-- Records provided follows --

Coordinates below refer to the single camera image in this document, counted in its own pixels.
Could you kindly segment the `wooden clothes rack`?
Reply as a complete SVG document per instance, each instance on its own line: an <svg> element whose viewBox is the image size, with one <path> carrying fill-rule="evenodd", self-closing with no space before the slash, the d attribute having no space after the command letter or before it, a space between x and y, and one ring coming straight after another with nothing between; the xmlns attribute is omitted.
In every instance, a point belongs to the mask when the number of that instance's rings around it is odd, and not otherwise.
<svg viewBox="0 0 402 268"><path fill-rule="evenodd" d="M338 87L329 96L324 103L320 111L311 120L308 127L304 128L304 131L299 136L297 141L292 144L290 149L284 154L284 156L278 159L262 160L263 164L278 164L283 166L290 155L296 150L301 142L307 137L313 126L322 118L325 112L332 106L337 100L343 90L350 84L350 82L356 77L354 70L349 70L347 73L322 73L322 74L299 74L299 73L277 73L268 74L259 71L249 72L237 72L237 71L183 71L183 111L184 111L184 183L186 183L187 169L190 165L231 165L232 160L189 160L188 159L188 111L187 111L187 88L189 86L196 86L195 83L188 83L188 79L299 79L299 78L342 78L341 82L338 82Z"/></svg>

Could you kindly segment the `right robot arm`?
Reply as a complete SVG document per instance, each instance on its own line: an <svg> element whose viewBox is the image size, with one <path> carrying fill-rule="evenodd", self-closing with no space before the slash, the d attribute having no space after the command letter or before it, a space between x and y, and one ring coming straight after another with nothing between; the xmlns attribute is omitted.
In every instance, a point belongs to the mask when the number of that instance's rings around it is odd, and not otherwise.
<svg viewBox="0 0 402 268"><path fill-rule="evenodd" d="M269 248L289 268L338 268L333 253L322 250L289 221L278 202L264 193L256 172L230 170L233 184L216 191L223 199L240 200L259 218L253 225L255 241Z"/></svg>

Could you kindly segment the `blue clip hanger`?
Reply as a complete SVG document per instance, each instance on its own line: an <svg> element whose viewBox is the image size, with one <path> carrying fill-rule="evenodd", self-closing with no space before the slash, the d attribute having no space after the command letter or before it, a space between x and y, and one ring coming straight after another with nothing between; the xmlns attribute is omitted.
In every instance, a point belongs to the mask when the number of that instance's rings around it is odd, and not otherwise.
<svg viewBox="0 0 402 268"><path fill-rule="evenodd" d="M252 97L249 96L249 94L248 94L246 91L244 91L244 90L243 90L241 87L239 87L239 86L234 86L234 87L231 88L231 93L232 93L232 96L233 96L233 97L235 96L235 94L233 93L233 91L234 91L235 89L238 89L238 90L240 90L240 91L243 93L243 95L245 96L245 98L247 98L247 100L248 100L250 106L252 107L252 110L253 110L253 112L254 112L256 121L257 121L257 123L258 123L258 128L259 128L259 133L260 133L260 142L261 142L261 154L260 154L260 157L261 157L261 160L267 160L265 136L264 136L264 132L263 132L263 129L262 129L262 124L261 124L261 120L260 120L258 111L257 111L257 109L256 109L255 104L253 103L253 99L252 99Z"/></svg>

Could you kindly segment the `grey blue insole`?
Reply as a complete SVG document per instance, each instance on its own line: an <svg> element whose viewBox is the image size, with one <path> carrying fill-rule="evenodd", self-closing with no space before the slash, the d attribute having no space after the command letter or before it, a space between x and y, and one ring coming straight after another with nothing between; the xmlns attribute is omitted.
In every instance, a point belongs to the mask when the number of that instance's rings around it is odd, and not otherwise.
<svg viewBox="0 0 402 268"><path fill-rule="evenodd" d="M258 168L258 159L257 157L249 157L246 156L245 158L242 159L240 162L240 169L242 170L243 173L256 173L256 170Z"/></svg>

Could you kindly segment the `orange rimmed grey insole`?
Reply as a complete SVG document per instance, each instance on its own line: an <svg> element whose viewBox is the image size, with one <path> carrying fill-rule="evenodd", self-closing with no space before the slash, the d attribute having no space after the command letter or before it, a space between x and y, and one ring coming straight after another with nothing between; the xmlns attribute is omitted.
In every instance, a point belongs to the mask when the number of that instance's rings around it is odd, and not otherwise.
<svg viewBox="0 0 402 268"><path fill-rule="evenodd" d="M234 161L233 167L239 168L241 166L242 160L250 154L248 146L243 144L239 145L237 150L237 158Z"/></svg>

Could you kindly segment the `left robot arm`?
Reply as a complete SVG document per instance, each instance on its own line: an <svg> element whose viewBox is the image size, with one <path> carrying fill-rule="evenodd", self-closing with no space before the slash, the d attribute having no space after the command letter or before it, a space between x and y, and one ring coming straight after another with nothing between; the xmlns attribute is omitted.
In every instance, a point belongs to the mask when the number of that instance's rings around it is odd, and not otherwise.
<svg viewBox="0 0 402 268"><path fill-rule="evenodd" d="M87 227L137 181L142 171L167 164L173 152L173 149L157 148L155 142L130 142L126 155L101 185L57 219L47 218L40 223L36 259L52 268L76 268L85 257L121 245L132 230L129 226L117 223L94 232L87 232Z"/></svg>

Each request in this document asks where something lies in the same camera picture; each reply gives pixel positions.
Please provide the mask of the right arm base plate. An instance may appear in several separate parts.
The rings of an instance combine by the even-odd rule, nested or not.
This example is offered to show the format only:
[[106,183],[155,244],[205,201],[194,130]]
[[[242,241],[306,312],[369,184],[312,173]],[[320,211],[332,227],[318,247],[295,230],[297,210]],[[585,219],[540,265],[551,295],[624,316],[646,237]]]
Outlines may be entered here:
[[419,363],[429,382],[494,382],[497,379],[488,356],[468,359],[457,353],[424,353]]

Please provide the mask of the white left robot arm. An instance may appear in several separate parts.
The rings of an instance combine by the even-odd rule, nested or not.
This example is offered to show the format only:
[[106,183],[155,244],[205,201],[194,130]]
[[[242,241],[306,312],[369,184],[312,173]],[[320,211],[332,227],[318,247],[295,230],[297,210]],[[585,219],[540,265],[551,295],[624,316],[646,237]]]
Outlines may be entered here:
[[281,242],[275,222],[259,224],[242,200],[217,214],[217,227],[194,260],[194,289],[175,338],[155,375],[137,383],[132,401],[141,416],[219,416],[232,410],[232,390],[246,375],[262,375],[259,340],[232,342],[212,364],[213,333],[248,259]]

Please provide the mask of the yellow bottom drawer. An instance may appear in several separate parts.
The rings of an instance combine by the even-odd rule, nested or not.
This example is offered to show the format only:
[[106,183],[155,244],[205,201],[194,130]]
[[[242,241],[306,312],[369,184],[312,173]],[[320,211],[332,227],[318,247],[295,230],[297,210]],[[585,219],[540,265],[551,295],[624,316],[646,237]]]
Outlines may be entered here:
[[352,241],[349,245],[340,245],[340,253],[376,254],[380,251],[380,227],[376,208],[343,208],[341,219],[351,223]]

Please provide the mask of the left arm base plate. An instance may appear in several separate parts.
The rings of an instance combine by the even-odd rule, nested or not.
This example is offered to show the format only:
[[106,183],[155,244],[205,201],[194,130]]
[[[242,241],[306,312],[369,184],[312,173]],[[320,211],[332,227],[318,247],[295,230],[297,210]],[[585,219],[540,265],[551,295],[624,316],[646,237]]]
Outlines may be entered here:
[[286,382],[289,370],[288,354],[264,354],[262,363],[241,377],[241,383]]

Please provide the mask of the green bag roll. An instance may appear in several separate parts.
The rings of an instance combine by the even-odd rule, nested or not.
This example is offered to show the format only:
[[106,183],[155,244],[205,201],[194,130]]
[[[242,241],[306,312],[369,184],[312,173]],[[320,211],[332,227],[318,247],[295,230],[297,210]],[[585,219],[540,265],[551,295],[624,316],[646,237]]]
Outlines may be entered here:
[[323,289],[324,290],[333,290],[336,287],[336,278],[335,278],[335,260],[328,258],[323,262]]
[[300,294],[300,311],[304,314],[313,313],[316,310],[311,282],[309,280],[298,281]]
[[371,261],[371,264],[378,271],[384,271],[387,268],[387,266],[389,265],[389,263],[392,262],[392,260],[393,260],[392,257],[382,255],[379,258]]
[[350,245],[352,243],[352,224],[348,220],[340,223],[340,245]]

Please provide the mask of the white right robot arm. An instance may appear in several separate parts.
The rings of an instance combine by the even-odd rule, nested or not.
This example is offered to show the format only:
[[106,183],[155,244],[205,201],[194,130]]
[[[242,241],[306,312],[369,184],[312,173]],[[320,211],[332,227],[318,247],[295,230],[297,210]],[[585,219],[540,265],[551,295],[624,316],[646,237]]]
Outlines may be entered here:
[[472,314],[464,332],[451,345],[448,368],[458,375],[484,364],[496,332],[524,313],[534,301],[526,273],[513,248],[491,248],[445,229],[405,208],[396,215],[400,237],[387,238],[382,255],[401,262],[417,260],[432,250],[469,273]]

-- Records provided concluded --

Problem description: Calculate the number of lines above that include the word "several", giving that number by itself.

Completed exercise: 6